After 2 mm in thickness, hot-rolled sheet annealing at 1173 K for 60 s is performed, then intermediate annealing at 1273 K for 60 s is sandwiched, and cold-rolled at 393 K to 0.35 mm thickness using a tandem rolling mill. Finished thick. And after decarburizing annealing the steel sheet, the powder of Table 1
No. Various magnesia having powder characteristics of 10, 11 and 12 were mixed with an annealing separator containing 2.9 mass% of magnesium chloride, respectively. An application amount: 13 g / m ² , a hydration temperature: 293 K,
Hydration time: hydrated at 2400 s, applied and dried.

Next, the steel sheet was wound into a coil and subjected to final finish annealing. Thereafter, an insulating coating was applied and baked at 1123 K for 60 s to serve as heat flattening. The results of an examination of the coating properties of the steel sheet thus obtained are shown in Table 4. As shown in Table 4, it can be seen that the use of magnesia according to the present invention as the main component of the annealing separator makes it possible to obtain a steel sheet having a metallic luster on the entire surface of the coil. .

[0053]

[Table 4]

[0054]

By using the magnesia of the present invention as a main component of the annealing separator, especially the coating characteristics of the grain-oriented electrical steel sheet to which the annealing separator is applied can be stably improved.

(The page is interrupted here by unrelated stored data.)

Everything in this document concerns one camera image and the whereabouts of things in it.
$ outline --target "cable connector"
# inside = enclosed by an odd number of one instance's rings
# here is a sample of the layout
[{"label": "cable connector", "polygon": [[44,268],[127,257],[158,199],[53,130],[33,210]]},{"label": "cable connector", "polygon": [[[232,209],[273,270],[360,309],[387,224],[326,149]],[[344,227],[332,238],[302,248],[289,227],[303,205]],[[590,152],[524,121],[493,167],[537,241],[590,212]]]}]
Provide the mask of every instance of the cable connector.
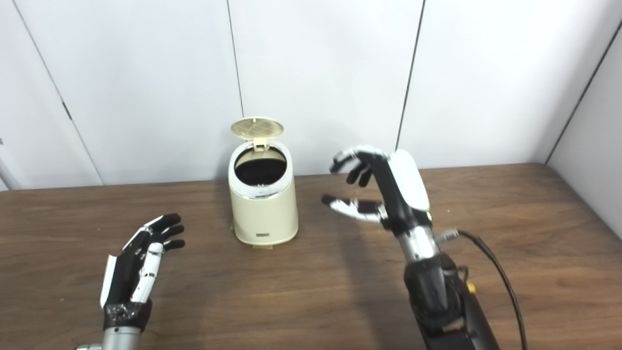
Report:
[{"label": "cable connector", "polygon": [[452,239],[458,237],[459,235],[460,233],[458,232],[458,229],[447,230],[440,235],[434,236],[434,243],[436,243],[437,245],[440,245],[442,243],[451,241]]}]

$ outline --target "black cable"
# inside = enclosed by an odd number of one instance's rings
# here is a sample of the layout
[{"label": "black cable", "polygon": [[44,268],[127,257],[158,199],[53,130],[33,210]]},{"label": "black cable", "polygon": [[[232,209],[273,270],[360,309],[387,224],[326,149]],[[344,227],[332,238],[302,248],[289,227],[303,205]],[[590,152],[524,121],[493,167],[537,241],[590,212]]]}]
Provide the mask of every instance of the black cable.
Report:
[{"label": "black cable", "polygon": [[467,281],[468,281],[468,266],[458,266],[458,271],[464,273],[464,277],[462,278],[462,282],[464,282],[466,284]]},{"label": "black cable", "polygon": [[503,267],[499,263],[499,260],[495,257],[494,253],[488,246],[484,243],[484,241],[465,231],[458,231],[458,233],[465,238],[470,239],[494,264],[494,267],[497,268],[499,274],[501,275],[501,279],[503,279],[503,284],[508,290],[509,297],[512,299],[512,305],[514,306],[514,312],[516,313],[516,322],[518,323],[518,332],[521,335],[521,347],[522,350],[527,350],[527,335],[525,334],[525,324],[522,321],[521,309],[518,306],[518,299],[516,298],[516,294],[514,294],[514,290],[512,289],[512,285],[508,280],[508,276],[503,271]]}]

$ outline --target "wooden table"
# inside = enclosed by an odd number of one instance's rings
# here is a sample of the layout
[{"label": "wooden table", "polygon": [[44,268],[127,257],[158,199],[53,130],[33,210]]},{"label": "wooden table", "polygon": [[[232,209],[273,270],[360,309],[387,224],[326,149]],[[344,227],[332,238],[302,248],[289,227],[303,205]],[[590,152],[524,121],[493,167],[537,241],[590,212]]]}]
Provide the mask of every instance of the wooden table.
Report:
[{"label": "wooden table", "polygon": [[[538,164],[422,172],[437,232],[482,236],[519,296],[531,349],[620,349],[622,242]],[[296,179],[300,232],[258,250],[230,231],[224,181],[0,194],[0,349],[101,341],[106,255],[139,225],[183,217],[141,349],[423,349],[402,282],[404,258],[378,225],[340,216],[320,195],[379,198],[343,176]],[[469,241],[443,246],[471,280],[503,349],[519,349],[493,266]]]}]

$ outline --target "black robotic finger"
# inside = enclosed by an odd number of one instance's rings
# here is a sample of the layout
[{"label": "black robotic finger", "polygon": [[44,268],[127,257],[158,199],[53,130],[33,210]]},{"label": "black robotic finger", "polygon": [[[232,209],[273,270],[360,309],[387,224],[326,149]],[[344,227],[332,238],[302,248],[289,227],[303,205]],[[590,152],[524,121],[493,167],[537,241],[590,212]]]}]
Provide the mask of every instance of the black robotic finger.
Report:
[{"label": "black robotic finger", "polygon": [[183,225],[175,225],[162,231],[162,240],[167,240],[174,235],[181,234],[184,230]]},{"label": "black robotic finger", "polygon": [[340,153],[333,158],[333,165],[330,166],[330,173],[335,174],[341,170],[345,164],[347,164],[352,159],[355,159],[356,156],[354,153]]},{"label": "black robotic finger", "polygon": [[177,213],[166,214],[147,224],[154,231],[162,231],[167,227],[177,225],[182,221],[182,217]]},{"label": "black robotic finger", "polygon": [[361,179],[358,181],[358,185],[360,187],[366,187],[369,184],[369,180],[371,180],[372,175],[371,168],[368,168],[362,175]]},{"label": "black robotic finger", "polygon": [[358,201],[357,208],[361,214],[377,214],[382,205],[380,201]]},{"label": "black robotic finger", "polygon": [[172,250],[172,249],[184,248],[186,246],[186,241],[184,241],[183,239],[170,240],[170,241],[164,242],[163,246],[164,246],[164,251],[168,252],[169,250]]},{"label": "black robotic finger", "polygon": [[367,168],[367,164],[365,163],[359,163],[357,166],[355,166],[354,169],[352,169],[348,174],[348,177],[346,178],[346,183],[350,185],[355,183],[358,179],[358,176],[363,170],[365,170],[365,168]]}]

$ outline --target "silver metal forearm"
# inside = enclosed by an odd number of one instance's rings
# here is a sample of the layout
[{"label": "silver metal forearm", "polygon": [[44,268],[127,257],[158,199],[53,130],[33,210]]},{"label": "silver metal forearm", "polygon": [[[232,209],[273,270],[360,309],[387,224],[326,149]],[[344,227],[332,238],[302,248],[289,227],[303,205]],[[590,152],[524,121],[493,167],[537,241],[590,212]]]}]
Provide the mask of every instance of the silver metal forearm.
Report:
[{"label": "silver metal forearm", "polygon": [[104,331],[101,350],[138,350],[141,330],[136,327],[113,327]]},{"label": "silver metal forearm", "polygon": [[407,263],[431,258],[438,254],[439,247],[434,242],[434,233],[429,226],[417,226],[397,236]]}]

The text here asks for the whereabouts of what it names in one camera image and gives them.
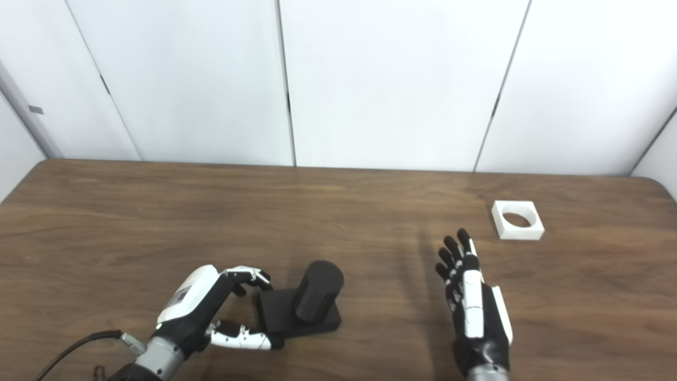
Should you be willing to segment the white and black left hand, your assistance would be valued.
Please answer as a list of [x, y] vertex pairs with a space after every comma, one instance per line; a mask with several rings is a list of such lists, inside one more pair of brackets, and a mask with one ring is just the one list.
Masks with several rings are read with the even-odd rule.
[[285, 340], [215, 315], [230, 294], [246, 296], [244, 285], [272, 290], [270, 277], [259, 268], [235, 266], [223, 271], [213, 265], [194, 270], [172, 295], [157, 319], [153, 337], [163, 338], [189, 359], [210, 344], [230, 349], [279, 350]]

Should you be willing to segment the white and black right hand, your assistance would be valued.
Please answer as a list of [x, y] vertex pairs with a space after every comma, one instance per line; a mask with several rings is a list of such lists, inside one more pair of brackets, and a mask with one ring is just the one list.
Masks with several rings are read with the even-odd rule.
[[452, 315], [452, 351], [466, 380], [509, 380], [513, 329], [498, 285], [484, 282], [472, 237], [459, 229], [447, 235], [435, 270], [443, 280]]

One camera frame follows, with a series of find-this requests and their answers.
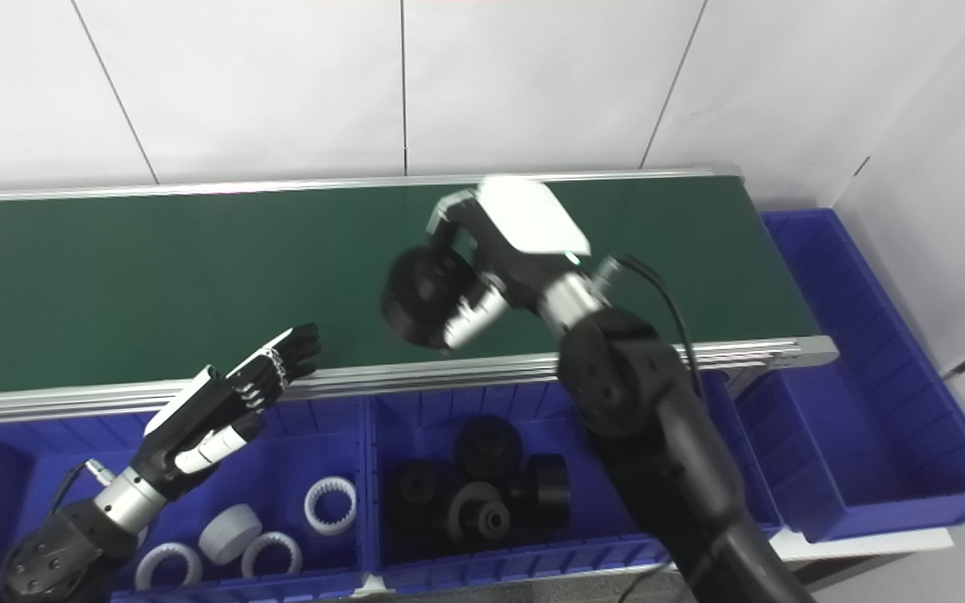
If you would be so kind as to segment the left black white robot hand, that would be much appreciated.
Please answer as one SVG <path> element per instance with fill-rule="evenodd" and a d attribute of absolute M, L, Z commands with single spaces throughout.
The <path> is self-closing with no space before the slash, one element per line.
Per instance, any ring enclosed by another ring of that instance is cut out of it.
<path fill-rule="evenodd" d="M 129 461 L 134 472 L 131 481 L 150 486 L 168 501 L 199 487 L 219 463 L 201 461 L 199 468 L 183 469 L 178 466 L 178 456 L 195 451 L 236 424 L 260 428 L 261 413 L 284 395 L 291 382 L 317 370 L 319 351 L 318 325 L 305 323 L 257 348 L 229 374 L 210 365 L 203 367 L 149 421 L 144 439 Z"/>

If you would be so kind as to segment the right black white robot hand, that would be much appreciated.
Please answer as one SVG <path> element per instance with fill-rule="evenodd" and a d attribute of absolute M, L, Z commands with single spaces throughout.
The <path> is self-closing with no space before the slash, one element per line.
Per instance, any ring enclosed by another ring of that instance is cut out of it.
<path fill-rule="evenodd" d="M 453 275 L 441 282 L 439 301 L 426 304 L 425 346 L 462 348 L 507 309 L 535 314 L 560 341 L 606 306 L 582 267 L 589 240 L 539 180 L 483 177 L 441 198 L 426 233 L 426 263 L 452 262 Z"/>

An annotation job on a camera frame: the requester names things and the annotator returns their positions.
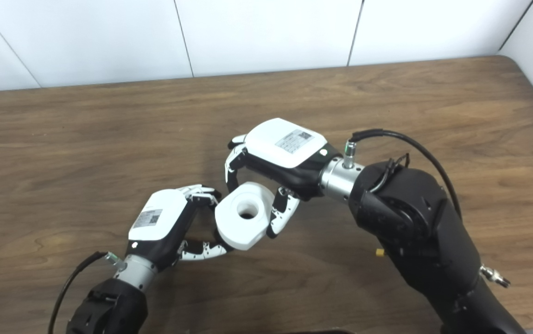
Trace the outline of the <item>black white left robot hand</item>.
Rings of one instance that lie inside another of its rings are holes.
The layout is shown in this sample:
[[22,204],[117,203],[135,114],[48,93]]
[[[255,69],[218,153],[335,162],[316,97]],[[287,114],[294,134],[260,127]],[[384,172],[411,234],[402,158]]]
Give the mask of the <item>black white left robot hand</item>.
[[220,198],[215,188],[203,184],[152,193],[127,234],[126,256],[141,257],[161,272],[180,260],[201,261],[233,251],[218,232],[215,241],[185,239],[201,208],[214,213]]

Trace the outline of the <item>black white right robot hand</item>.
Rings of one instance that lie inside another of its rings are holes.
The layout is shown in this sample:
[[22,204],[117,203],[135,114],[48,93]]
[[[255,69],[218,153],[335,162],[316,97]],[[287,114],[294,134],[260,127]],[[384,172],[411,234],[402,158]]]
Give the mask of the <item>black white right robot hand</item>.
[[301,201],[324,196],[324,170],[341,154],[318,132],[282,118],[255,126],[233,137],[224,163],[228,191],[239,187],[237,174],[247,168],[275,181],[279,187],[271,203],[266,233],[275,238]]

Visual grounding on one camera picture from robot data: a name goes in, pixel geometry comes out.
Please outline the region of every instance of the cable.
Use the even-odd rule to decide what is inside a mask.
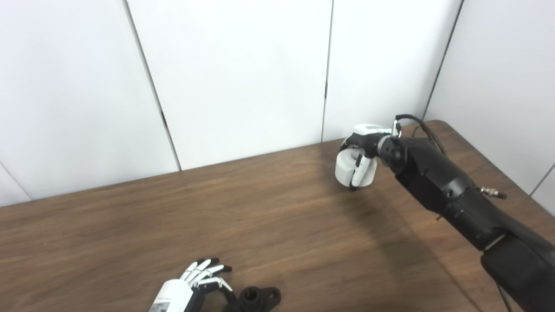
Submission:
[[[447,152],[445,151],[445,148],[441,144],[440,140],[437,138],[436,134],[421,119],[416,118],[410,114],[402,114],[402,115],[395,116],[395,120],[401,120],[401,119],[412,119],[415,122],[417,122],[422,127],[422,130],[426,133],[426,135],[428,135],[428,138],[432,140],[437,145],[441,153],[443,153],[447,157]]]
[[[417,125],[417,126],[415,127],[414,131],[412,132],[411,138],[414,138],[414,137],[415,137],[416,131],[417,131],[418,129],[420,129],[420,125]]]
[[[503,302],[505,303],[505,306],[507,307],[507,311],[508,312],[513,312],[513,308],[511,307],[511,303],[509,302],[509,298],[507,298],[507,293],[505,293],[505,290],[503,288],[501,288],[501,286],[499,284],[497,284],[497,288],[499,289],[499,293],[501,294],[501,298],[503,298]]]

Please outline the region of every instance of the wooden table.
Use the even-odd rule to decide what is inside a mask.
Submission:
[[[555,242],[547,212],[447,124],[429,125],[477,184],[509,194],[501,209]],[[280,288],[275,311],[505,311],[480,253],[388,169],[357,192],[340,185],[338,147],[0,208],[1,310],[147,312],[163,282],[218,256],[237,292]],[[210,294],[203,311],[224,304]]]

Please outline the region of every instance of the black fingertip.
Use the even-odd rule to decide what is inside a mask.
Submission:
[[[349,189],[354,192],[354,191],[358,190],[359,187],[354,186],[351,182],[351,183],[349,183]]]
[[[224,265],[224,268],[220,270],[220,272],[222,273],[227,273],[227,272],[231,272],[233,270],[232,267],[228,266],[228,265]]]

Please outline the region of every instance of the black plastic part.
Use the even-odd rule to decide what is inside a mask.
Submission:
[[[250,286],[239,294],[237,301],[228,304],[223,312],[269,312],[281,302],[281,292],[276,287]]]
[[[204,294],[198,290],[193,289],[193,296],[189,300],[189,304],[183,312],[199,312],[204,303]]]
[[[524,311],[555,311],[555,268],[516,236],[486,250],[481,262]]]
[[[497,208],[430,140],[386,138],[379,154],[424,208],[485,251],[482,266],[524,311],[555,311],[550,242]]]
[[[344,143],[339,148],[339,151],[349,147],[362,148],[365,156],[374,158],[378,156],[378,143],[383,136],[390,135],[388,133],[372,133],[367,135],[360,135],[353,133],[350,137],[345,139]]]

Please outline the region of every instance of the robotic arm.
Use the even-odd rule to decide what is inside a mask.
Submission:
[[[401,137],[397,121],[406,118],[419,122],[428,138]],[[445,218],[483,252],[483,268],[524,311],[555,311],[555,247],[489,201],[484,195],[506,195],[477,187],[447,158],[424,122],[398,115],[393,130],[358,125],[343,142],[341,150],[346,148],[364,151],[356,162],[351,190],[356,190],[365,164],[379,157],[424,208]]]

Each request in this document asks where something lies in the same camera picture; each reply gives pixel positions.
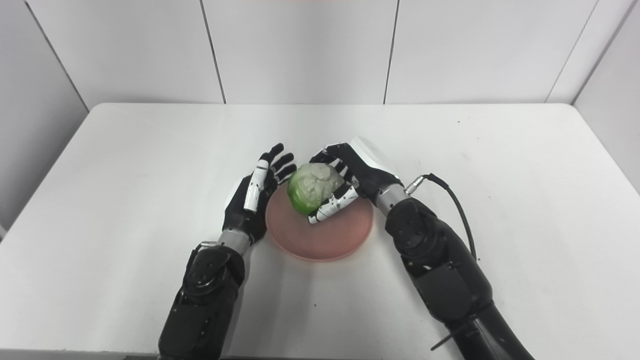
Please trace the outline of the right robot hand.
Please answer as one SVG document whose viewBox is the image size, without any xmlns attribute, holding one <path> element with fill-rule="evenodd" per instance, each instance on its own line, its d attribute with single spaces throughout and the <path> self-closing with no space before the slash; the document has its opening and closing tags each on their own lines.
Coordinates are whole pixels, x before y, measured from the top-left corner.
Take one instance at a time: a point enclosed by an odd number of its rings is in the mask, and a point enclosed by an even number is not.
<svg viewBox="0 0 640 360">
<path fill-rule="evenodd" d="M 327 145 L 311 157 L 310 162 L 335 166 L 344 179 L 344 183 L 307 216 L 310 224 L 329 219 L 359 198 L 370 200 L 384 215 L 409 198 L 400 178 L 385 164 L 384 155 L 363 137 Z"/>
</svg>

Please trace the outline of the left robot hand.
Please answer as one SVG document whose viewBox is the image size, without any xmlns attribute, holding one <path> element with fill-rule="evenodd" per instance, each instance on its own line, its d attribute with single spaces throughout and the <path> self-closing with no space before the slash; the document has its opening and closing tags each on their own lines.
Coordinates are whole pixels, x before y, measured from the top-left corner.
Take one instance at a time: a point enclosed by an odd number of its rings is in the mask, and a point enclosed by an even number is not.
<svg viewBox="0 0 640 360">
<path fill-rule="evenodd" d="M 247 235 L 250 246 L 266 234 L 266 207 L 272 195 L 297 170 L 292 152 L 279 142 L 263 153 L 253 171 L 242 178 L 224 211 L 222 230 Z"/>
</svg>

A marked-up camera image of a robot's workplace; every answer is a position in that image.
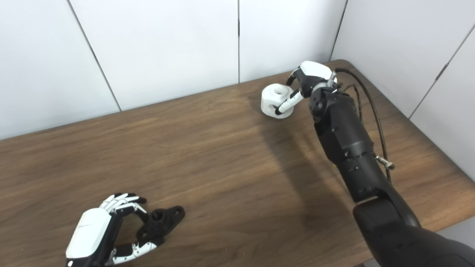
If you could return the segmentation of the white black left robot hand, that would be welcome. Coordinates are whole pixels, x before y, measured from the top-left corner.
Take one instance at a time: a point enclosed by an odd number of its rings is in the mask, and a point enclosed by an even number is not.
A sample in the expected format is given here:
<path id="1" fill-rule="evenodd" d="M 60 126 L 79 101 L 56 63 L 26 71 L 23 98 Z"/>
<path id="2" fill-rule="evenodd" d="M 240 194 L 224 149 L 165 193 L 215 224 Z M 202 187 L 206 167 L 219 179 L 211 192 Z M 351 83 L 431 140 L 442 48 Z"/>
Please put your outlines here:
<path id="1" fill-rule="evenodd" d="M 154 236 L 145 241 L 115 246 L 123 219 L 132 213 L 146 223 L 149 215 L 141 206 L 146 199 L 134 193 L 116 193 L 98 207 L 85 211 L 66 249 L 66 267 L 110 267 L 141 257 L 164 243 Z"/>

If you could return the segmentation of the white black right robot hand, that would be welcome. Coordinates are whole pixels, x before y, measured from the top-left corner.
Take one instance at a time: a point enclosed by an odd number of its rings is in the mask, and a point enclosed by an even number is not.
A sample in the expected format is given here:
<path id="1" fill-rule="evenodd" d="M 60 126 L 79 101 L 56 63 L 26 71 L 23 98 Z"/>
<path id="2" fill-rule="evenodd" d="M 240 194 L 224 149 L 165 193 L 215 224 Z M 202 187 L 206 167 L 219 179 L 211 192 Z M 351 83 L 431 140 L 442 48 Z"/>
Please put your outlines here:
<path id="1" fill-rule="evenodd" d="M 327 66 L 304 61 L 288 76 L 285 86 L 290 87 L 297 80 L 299 88 L 292 92 L 285 101 L 275 108 L 275 115 L 282 115 L 297 105 L 304 98 L 310 98 L 312 93 L 319 88 L 331 88 L 337 90 L 336 72 Z"/>

──────────────────────────────────────────────────続 き Continued on the front page (51) Int.Cl. ⁷ Identification symbol FI Theme coat ゛ (Reference) H01F 1/16 H01F 1/16 B (72) Inventor Atsuto Honda 1-chome, Mizushima Kawasaki-dori, Kurashiki City, Okayama Prefecture (Without address) Mizushima Steel Works, Kawasaki Steel Corporation (72) Inventor Michio Komatsubara 1-chome, Mizushima Kawasaki-dori, Kurashiki-shi, Okayama Prefecture BB10 CA16 CA18 CA32 CA33 CA36 DA02 DA11 EA17 EB02 EB11 4K033 RA04 SA01 TA02 5E041 AA02 BC01 CA02 HB05 HB07 HB11 HB14 NN05

Claims (3)

[Claims] 1. A citric acid activity of 30 to 120 at 40% CAA.
a powder having a specific surface area of 8 to 50 m ² / g according to the BET method and a hydration amount of 0.5 to 5.2 mass% due to loss on ignition, and containing a form of a mother salt; The content of 0.8 μm is 20 to 90 mass% and the content of particle size 2.5 to 5 μm is 7
Content and particle size of up to 40 mass% and particle size of 0.2 to 0.8 μm
A magnesia for an annealing separator for grain-oriented electrical steel, the sum of the content of which is 2.5 to 5 μm and which is 50 mass% or more. 2. A method for producing magnesia for an annealing separator of grain-oriented electrical steel, comprising mixing two or more kinds of powders having different particle sizes to prepare the magnesia according to claim 1. 3. A steel material containing Si: 1.5 to 7.0 mass% is heated and then hot-rolled and subjected to one or more cold rollings including intermediate annealing to finish to a final sheet thickness and then to a primary material. After performing recrystallization annealing, and then applying and drying an annealing separating agent slurried with water, in a method for producing a grain-oriented electrical steel sheet comprising a series of steps of performing final finish annealing, the method according to claim 1, wherein A method for producing a grain-oriented electrical steel sheet having excellent coating properties, characterized by using the one containing magnesia as a main component as described in (1).